In the narrative of the facts in the Statement it does not record the fact that HMRC wrote to the appellant on 17 September 2021, referencing her letter of 16 June 2021 and said that they had “paused” the penalty and were working on the implications of the decision in HMRC v Jason Wilkes [2021]UKUT 150 (TCC); they apologised for the inevitable delay.
HMRC have waived the penalties.
Discussion
It can be seen from paragraphs 14 and 15 of the Statement that HMRC had been sending correspondence about HICBC to the wrong address. In her Notice of Appeal the appellant stated that that data breach had continued from 29 January 2018 until May 2021. She asked that that data breach be taken into account in the appeal.
The Tribunal is a creature of statute and has only the powers given to it by statute. The data breach is a matter for HMRC’s complaints processes and the Tribunal has no jurisdiction in that regard. The Tribunal can only find the facts and then apply the relevant law. Therefore the Tribunal cannot take the data breach into account when deciding whether or not to allow the appeal.
The appellant’s other primary complaint was that the imposition of the HICBC assessments was unfair. As the Upper Tribunal made clear in Hok v HMRC [2012] UKUT 363 (TCC) the Tribunal has no jurisdiction to consider whether or not the legislation is fair.
The letter of 17 September 2021 (see paragraph 17 above) is referred to in the Statement at paragraph 51 in the context of an analysis of section 97 Finance Act 2022. We agree with that analysis and find that the two discovery assessments are “protected assessments” within the meaning of that section.
The quantification of the HICBC is accurate and the assessments were issued timeously.
As we have indicated, neither the interest charges nor the self-assessment tax return for 2020/21 are appealable to this Tribunal.
Decision
For all these reasons the appeal is dismissed and the discovery assessments are upheld.

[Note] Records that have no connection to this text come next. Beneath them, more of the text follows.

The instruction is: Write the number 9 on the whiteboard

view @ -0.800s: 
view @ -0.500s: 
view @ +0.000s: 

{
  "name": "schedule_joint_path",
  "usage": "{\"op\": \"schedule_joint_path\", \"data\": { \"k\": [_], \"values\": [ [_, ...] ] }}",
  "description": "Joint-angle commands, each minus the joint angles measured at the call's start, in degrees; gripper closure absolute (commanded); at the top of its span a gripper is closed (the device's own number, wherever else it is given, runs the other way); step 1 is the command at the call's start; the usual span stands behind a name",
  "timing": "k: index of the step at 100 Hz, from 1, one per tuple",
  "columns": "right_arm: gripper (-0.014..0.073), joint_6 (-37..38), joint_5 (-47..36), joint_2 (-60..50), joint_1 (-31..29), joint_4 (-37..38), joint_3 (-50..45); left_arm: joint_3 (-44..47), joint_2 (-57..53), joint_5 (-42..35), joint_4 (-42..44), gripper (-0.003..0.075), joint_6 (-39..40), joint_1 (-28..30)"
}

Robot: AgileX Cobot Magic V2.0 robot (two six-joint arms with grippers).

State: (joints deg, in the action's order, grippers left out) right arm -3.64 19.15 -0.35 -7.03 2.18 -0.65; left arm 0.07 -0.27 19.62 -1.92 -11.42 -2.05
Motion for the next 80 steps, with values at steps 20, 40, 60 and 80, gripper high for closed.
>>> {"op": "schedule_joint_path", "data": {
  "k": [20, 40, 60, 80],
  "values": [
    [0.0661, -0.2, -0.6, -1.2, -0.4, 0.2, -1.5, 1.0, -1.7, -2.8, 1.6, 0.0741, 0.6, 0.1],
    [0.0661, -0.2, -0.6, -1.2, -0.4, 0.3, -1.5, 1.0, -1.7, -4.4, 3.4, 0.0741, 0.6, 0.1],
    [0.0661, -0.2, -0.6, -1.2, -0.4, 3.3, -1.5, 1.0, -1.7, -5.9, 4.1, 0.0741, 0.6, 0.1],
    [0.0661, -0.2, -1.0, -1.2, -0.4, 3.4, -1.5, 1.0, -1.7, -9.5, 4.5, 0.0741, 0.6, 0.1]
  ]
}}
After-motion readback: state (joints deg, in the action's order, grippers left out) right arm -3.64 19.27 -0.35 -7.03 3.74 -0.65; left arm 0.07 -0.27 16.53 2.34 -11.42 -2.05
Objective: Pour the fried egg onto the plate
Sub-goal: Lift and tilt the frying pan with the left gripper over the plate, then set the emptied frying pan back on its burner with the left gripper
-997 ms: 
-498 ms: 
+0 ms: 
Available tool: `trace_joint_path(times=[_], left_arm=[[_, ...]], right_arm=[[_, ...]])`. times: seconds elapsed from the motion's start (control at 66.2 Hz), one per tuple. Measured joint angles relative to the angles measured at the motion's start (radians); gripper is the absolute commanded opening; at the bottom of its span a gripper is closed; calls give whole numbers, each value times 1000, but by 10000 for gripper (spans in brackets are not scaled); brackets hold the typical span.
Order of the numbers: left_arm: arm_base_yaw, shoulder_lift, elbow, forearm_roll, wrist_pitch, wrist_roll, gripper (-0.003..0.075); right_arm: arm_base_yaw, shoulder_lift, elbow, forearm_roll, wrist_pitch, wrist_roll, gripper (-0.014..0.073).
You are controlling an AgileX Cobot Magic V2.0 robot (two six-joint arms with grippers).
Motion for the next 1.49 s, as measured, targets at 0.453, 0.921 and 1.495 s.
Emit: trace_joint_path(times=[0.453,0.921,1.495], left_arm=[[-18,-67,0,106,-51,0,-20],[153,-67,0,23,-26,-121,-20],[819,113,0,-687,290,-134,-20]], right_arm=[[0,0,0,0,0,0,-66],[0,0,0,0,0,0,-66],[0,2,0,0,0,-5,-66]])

Right to apply for permission to appeal
For the reasons given, insofar as possible, this document contains full findings of fact and reasons for the decision. Any party dissatisfied with this decision has a right to apply for permission to appeal against it pursuant to Rule 39 of the Tribunal Procedure (First-tier Tribunal) (Tax Chamber) Rules 2009. The application must be received by this Tribunal not later than 56 days after this decision is sent to that party. The parties are referred to “Guidance to accompany a Decision from the First-tier Tribunal (Tax Chamber)” which accompanies and forms part of this decision notice.